Leave the images out and repeat the data exactly as given.

-- COLLECTED MATERIAL follows --

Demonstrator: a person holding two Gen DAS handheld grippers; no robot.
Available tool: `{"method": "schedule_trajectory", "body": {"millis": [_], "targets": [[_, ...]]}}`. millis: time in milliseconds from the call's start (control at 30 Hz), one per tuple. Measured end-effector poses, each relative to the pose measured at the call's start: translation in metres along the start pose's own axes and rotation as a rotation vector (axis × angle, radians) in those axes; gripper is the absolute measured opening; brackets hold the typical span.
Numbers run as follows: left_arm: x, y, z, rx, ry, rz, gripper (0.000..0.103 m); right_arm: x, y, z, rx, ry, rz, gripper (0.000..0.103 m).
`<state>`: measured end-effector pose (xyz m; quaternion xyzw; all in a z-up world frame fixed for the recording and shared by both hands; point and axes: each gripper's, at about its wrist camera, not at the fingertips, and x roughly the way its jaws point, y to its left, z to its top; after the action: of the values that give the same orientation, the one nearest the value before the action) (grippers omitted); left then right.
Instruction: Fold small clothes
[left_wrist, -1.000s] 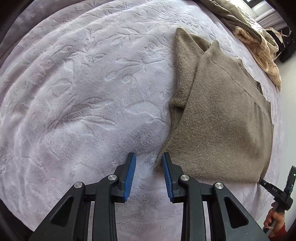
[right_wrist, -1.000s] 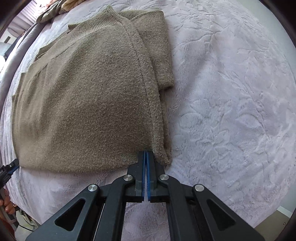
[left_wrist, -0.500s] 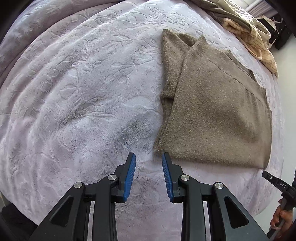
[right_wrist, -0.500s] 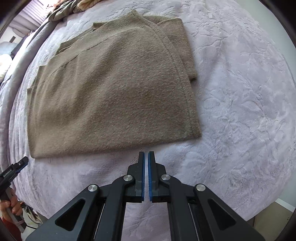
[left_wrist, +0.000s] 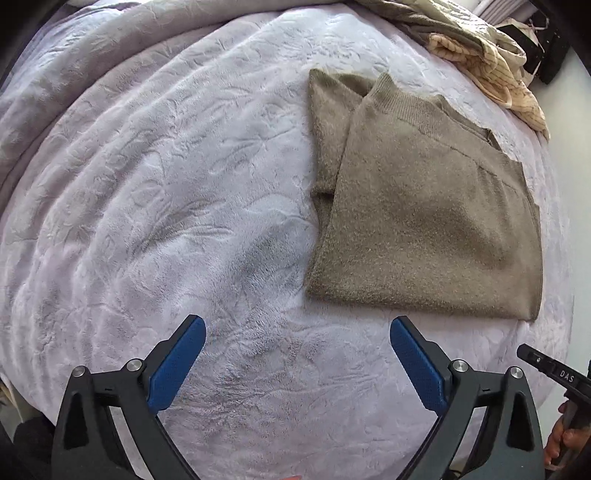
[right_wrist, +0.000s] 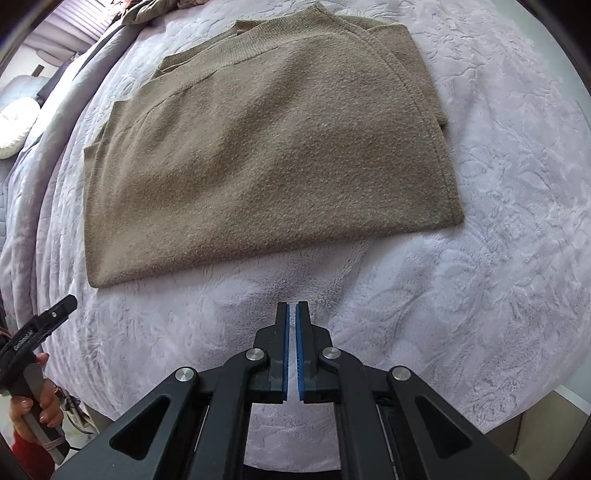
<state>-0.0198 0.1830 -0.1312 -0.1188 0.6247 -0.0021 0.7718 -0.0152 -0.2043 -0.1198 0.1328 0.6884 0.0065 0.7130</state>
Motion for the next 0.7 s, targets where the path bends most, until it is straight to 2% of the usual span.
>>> {"method": "schedule_trajectory", "body": {"millis": [133, 200, 300, 333, 367, 567, 700], "targets": [[-0.005, 0.000, 0.002, 0.014, -0.020, 0.013, 0.100, 0.003, 0.005, 0.000, -0.009, 0.008, 0.008, 0.006], [-0.008, 0.001, 0.002, 0.032, -0.038, 0.048, 0.100, 0.001, 0.009, -0.001, -0.015, 0.007, 0.013, 0.012], [-0.009, 0.003, 0.003, 0.031, -0.037, 0.069, 0.100, -0.002, 0.016, -0.003, -0.032, 0.002, 0.028, 0.045], [-0.006, 0.003, 0.004, 0.026, -0.024, 0.063, 0.100, -0.003, 0.019, -0.004, -0.040, -0.002, 0.035, 0.059], [-0.004, 0.004, 0.004, 0.023, -0.011, 0.056, 0.100, -0.004, 0.023, -0.005, -0.050, -0.007, 0.043, 0.066], [0.007, 0.001, 0.001, 0.056, 0.029, 0.062, 0.100, -0.003, 0.045, -0.008, -0.109, 0.006, 0.062, 0.070], [0.010, 0.004, -0.002, 0.026, 0.044, 0.030, 0.100, -0.002, 0.054, -0.012, -0.119, 0.018, 0.067, 0.071]]}}
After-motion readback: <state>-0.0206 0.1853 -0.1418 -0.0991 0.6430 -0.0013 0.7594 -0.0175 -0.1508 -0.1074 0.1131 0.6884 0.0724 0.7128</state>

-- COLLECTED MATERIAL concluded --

RESPONSE AREA.
Demonstrator: a person holding two Gen DAS handheld grippers; no robot.
Available tool: `{"method": "schedule_trajectory", "body": {"millis": [_], "targets": [[_, ...]]}}`. millis: time in milliseconds from the call's start (control at 30 Hz), one per tuple. Measured end-effector poses, each relative to the pose measured at the call's start: translation in metres along the start pose's own axes and rotation as a rotation vector (axis × angle, radians) in those axes; gripper is the absolute measured opening; brackets hold the typical span.
Numbers run as follows: left_arm: x, y, z, rx, ry, rz, gripper (0.000..0.103 m); right_arm: x, y, z, rx, ry, rz, gripper (0.000..0.103 m).
`<state>`: measured end-effector pose (xyz m; quaternion xyzw; all in a z-up world frame fixed for the recording and shared by both hands; point and axes: each gripper's, at about its wrist camera, not at the fingertips, and x roughly the way its jaws point, y to its left, z to its top; after the action: of the values that give the same orientation, the one nearest the value before the action) (grippers omitted); left then right.
Instruction: Fold small clothes
[left_wrist, -1.000s] 
[right_wrist, -1.000s] 
[left_wrist, -0.500s] 
[right_wrist, -0.500s] 
[left_wrist, +0.000s] 
[right_wrist, +0.000s] 
<state>-0.0198 0.1830 -0.1312 -0.1188 0.6247 -0.0021 0.7718 -0.0152 -0.2043 -0.1198 0.1328 0.6884 0.0065 0.7130</state>
Motion for the next 0.7 s, targets where the path bends most, until it is straight to 2% of the usual span.
>>> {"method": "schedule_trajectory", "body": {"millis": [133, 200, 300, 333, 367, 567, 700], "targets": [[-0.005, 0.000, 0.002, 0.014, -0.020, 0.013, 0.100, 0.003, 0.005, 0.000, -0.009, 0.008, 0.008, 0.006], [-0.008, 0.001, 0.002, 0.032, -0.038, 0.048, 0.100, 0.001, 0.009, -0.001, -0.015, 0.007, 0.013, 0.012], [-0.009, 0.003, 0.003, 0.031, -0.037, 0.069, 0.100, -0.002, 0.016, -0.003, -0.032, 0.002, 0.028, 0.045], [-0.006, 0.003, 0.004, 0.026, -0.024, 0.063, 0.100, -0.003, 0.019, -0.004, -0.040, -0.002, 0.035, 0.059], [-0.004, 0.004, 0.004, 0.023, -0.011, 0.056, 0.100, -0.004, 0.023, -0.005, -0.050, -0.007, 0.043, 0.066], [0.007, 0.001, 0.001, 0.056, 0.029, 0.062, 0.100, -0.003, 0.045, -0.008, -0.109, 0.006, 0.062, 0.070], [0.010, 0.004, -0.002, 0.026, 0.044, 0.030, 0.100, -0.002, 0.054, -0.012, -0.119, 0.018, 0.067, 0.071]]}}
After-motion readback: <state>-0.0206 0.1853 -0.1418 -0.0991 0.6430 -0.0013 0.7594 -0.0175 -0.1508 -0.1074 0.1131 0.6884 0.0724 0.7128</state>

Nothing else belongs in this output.